▶ **Work item**: First find the line with "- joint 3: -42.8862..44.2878", then reproduce it and all following lines of the data to the end, exactly and with no pictures, adding nothing.

▶ **Source material**:
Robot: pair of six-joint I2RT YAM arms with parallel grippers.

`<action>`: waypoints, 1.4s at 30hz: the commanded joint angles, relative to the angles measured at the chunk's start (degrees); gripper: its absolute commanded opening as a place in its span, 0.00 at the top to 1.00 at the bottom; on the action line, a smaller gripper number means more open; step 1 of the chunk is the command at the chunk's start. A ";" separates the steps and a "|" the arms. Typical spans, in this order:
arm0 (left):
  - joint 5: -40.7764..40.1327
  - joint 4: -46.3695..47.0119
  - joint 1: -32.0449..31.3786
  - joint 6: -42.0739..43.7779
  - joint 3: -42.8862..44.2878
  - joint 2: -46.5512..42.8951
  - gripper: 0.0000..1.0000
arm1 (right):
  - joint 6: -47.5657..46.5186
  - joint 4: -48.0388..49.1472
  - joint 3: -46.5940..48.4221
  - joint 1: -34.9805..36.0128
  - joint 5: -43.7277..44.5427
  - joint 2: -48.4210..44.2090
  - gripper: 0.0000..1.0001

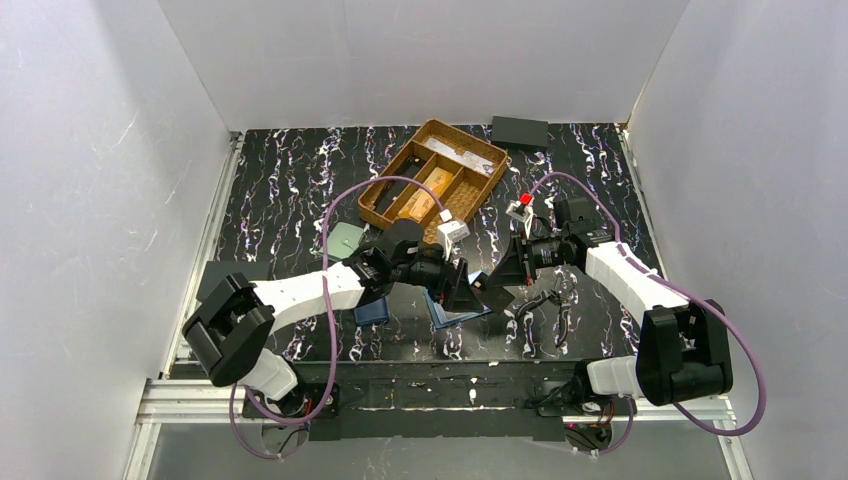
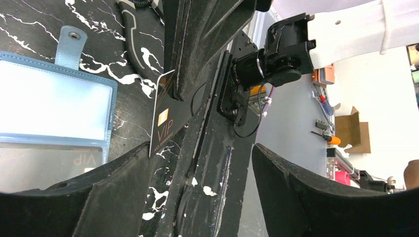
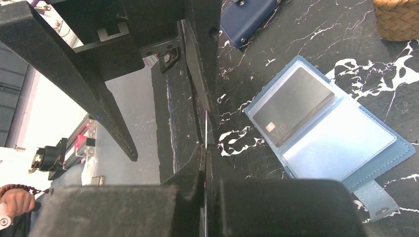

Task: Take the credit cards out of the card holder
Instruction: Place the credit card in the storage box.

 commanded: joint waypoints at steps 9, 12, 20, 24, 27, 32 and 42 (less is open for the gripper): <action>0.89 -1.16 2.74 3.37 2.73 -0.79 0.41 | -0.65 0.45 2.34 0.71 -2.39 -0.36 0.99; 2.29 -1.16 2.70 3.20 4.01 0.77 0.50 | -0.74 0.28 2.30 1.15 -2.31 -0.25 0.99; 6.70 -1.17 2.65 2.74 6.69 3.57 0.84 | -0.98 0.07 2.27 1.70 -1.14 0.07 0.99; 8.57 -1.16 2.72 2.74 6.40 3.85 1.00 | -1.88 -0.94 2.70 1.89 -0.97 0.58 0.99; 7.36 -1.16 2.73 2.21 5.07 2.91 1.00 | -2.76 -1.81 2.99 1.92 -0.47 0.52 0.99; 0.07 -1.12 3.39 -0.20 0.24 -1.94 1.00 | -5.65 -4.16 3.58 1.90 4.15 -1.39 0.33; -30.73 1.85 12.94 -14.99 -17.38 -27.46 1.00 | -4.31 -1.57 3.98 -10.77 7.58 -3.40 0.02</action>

▶ **Written reply**:
  - joint 3: -42.8862..44.2878
  - joint 2: -46.5512..42.8951
  - gripper: 0.0000..1.0000
arm1 (right):
  - joint 6: -47.5657..46.5186
  - joint 4: -48.0388..49.1472
  - joint 3: -46.5940..48.4221
  - joint 1: -34.9805..36.0128
  - joint 5: -43.7277..44.5427
  - joint 2: -48.4210..44.2090
  - gripper: 0.0000..1.0001


Task: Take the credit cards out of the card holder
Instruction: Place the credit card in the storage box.

 commanded: joint waypoints at steps 9, 12, 20, 24, 27, 32 and 42 (less is open for the gripper): <action>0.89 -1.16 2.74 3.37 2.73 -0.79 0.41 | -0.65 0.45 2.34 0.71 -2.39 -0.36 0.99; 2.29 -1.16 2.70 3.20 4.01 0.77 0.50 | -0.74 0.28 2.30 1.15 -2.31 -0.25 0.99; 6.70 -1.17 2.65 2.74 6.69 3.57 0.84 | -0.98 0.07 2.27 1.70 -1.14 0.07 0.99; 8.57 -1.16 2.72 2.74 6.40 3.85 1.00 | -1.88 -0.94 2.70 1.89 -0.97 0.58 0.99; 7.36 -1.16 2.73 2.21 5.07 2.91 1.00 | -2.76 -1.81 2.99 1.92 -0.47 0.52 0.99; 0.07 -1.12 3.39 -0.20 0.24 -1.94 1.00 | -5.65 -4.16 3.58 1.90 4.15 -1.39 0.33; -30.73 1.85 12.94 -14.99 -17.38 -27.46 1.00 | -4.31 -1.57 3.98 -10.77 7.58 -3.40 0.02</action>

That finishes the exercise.